Botticelli and Giovanni Bellini are among the masters whose sleeping babies make us feel both affectionate and anxious. Other newborns are thankfully less complex: the proud parent watches the sleeping infant with contentment in Berthe Morisot’s Cradle (1872) and in Joaquín Sorolla’s Mother (1895), and the tiny girl dozing in Gustav Klimt’s Three Ages of Woman (1905) will, with luck, grow to be first a mother herself and then a grandmother, albeit one that seems to have been dealt a cruel hand.

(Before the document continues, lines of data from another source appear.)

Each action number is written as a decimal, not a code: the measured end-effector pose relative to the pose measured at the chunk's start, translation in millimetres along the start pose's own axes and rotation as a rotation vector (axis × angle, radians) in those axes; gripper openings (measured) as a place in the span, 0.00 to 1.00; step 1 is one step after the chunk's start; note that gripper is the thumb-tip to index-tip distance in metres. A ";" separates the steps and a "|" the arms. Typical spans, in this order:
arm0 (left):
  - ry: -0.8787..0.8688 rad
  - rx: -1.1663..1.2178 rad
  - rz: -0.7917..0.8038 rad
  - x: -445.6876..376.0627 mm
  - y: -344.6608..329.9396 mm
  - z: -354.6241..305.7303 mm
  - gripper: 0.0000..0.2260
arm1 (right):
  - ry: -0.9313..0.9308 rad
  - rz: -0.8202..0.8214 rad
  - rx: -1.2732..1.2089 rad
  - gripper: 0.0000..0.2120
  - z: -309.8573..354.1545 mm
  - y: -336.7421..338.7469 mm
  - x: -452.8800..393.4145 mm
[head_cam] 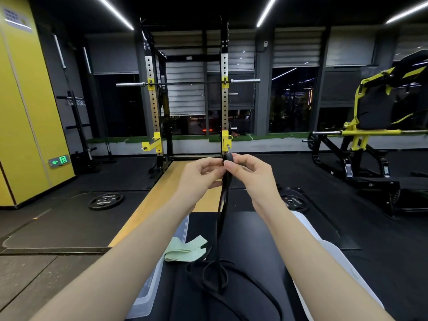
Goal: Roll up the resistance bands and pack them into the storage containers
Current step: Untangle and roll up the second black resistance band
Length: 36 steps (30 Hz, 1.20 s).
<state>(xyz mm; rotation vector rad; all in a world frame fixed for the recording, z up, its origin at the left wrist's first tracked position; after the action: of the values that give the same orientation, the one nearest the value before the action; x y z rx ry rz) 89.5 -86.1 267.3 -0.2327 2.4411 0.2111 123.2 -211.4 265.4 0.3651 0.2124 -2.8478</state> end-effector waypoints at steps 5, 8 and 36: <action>0.027 0.080 0.008 8.2 -6.4 6.4 0.07 | -0.006 0.005 -0.020 0.04 -1.8 -2.1 1.0; 0.043 0.171 0.033 13.2 -11.8 8.6 0.10 | -0.003 -0.031 -0.056 0.04 0.4 3.1 0.5; 0.031 0.261 -0.107 14.2 -0.5 4.1 0.09 | -0.043 0.149 -0.039 0.07 -43.1 -1.7 24.6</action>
<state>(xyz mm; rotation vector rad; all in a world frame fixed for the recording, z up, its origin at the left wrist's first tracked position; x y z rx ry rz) 81.3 -87.3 255.1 -0.2514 2.4474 -0.1586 109.6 -208.0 217.7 0.2978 0.2226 -2.6979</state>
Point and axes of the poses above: each hand's wrist, its own x-axis away from the middle knuckle, its own y-axis out of the back of the hand, z = x × y, the point moved 9 cm from there along -x, towards the middle knuckle, and after that the axes turned 14 degrees about -y, right-handed, at the moved point
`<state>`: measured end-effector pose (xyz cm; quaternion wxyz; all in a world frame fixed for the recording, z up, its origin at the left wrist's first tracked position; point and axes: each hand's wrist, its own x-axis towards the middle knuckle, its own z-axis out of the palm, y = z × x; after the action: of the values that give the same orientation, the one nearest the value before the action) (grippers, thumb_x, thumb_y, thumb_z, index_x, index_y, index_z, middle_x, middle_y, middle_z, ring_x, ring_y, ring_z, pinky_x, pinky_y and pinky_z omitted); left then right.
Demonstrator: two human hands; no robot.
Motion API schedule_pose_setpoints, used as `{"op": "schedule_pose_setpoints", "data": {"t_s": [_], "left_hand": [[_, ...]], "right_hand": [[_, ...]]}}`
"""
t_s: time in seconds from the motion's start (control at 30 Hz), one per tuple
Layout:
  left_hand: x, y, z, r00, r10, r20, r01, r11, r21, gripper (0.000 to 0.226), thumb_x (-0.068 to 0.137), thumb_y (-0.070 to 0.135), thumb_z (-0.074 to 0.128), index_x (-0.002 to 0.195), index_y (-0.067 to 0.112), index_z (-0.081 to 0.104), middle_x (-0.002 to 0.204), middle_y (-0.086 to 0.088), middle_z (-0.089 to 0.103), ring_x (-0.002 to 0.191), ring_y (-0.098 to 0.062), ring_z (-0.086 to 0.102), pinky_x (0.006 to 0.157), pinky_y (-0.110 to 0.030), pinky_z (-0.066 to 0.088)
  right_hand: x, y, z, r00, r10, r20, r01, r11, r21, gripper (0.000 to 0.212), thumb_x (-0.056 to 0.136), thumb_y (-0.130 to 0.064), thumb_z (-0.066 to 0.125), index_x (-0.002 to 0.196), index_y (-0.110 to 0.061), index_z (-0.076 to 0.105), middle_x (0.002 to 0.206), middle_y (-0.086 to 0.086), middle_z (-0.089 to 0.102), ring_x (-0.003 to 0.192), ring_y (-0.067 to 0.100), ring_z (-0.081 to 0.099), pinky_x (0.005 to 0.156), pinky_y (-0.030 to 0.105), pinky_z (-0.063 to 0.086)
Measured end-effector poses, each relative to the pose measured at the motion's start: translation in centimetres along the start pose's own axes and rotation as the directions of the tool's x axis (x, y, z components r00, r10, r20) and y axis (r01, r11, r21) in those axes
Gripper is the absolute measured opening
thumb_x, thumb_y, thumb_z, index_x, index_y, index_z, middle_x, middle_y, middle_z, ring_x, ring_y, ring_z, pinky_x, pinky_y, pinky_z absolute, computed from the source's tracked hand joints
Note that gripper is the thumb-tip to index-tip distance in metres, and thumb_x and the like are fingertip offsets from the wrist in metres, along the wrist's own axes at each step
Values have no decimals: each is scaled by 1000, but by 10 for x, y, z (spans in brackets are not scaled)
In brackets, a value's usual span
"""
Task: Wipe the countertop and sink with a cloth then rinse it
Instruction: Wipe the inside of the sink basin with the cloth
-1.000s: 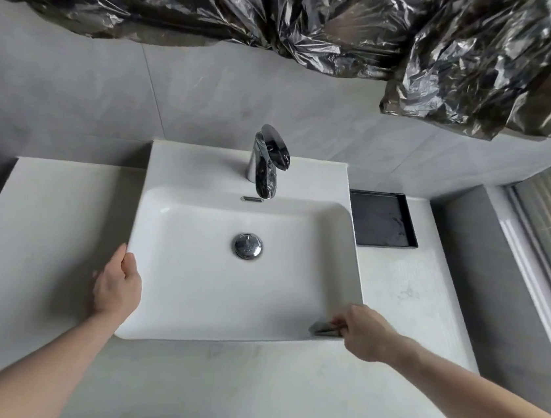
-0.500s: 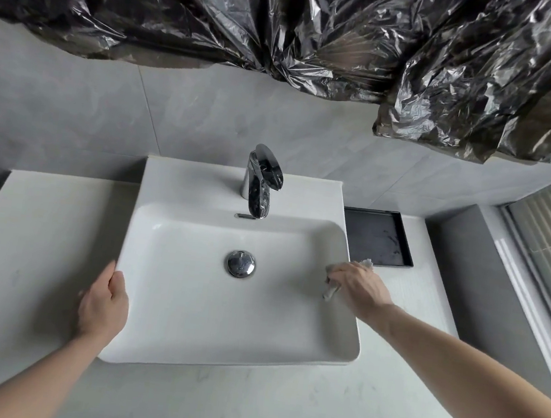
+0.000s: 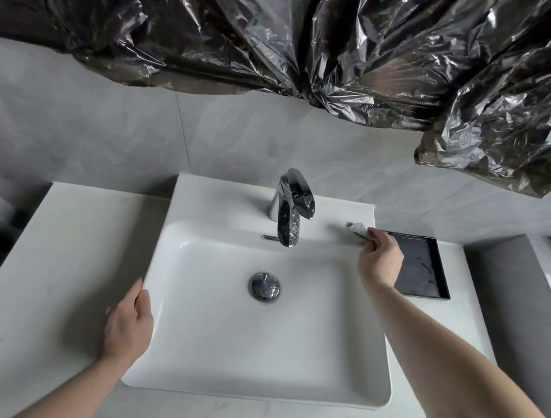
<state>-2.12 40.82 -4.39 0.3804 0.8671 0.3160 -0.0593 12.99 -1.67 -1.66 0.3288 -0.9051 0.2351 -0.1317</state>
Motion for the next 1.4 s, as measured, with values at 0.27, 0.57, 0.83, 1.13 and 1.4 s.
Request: {"op": "schedule_pose_setpoints", "data": {"t_s": [0.27, 0.57, 0.83, 1.13, 1.4], "left_hand": [[-5, 7, -2, 999, 26, -24, -27, 1000, -7, 46, 109, 25, 35, 152, 12, 47, 150, -14, 54, 139, -47, 40, 117, -48, 27], [0, 1, 1, 1000, 3, -13, -3, 1000, 7, 46, 109, 27, 35, 153, 16, 46, 151, -11, 54, 140, -46, 39, 118, -48, 26], [2, -4, 1, 999, 33, 0, -33, 999, 23, 48, 109, 29, 33, 154, 14, 45, 150, -13, 55, 139, -47, 39, 117, -49, 27], [-3, 1, -2, 999, 34, 8, -34, 999, 19, 53, 108, 37, 28, 155, 19, 43, 152, -10, 52, 139, -43, 41, 113, -51, 32], [-2, 8, -6, 998, 0, 67, -4, 999, 53, 49, 102, 31, 28, 141, 15, 52, 136, -18, 62, 120, -46, 55, 99, -49, 45]], "right_hand": [[-47, -58, 72, 906, -344, 248, 335, 939, 76, 46, 79, 5, 44, 111, -11, 73, 118, 8, 72, 114, 26, 64, 100, 40, 52], [-16, -24, 46, 797, -440, 413, 516, 852, -87, 67, 91, 11, 45, 146, -25, 57, 156, -6, 50, 146, 20, 44, 119, 35, 38], [16, 8, -26, 949, -75, 306, 177, 930, -322, 84, 79, 13, 44, 151, -31, 49, 144, 5, 62, 120, 39, 61, 87, 38, 48], [-69, 46, -48, 973, -191, 130, 207, 971, -120, 52, 103, 0, 44, 145, -28, 57, 140, -4, 66, 114, 29, 67, 75, 29, 47], [-117, 69, -87, 939, -259, 224, 302, 936, -183, 49, 101, -5, 46, 135, -37, 60, 129, -18, 70, 109, 22, 71, 77, 31, 56]]}}
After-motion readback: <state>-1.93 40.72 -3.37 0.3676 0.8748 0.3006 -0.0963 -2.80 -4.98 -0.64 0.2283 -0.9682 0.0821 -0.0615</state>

The young woman in Klimt’s painting looks contented, yet seductive. There is an undertow of sexual longing or satisfaction in many depictions of female sleepers — images of Picasso’s young lover Marie-Thérèse Walter are particularly erotic — but some artists turn the tables. Botticelli’s wide-awake Venus looks distinctly put out by the sated Mars’s snooze.
It took a sculptor, Henry Moore, to celebrate and memorialise ordinary sleep. His real-life Londoners, sheltering from the Blitz, crammed together uncomfortably for a night in the Underground, are neither prophets nor strong men or gods. Yet, in his atmospheric wartime sketches, with their weary heads thrown back and their mouths agape, they are literally unconscious of their bravery, hero sleepers around the clock.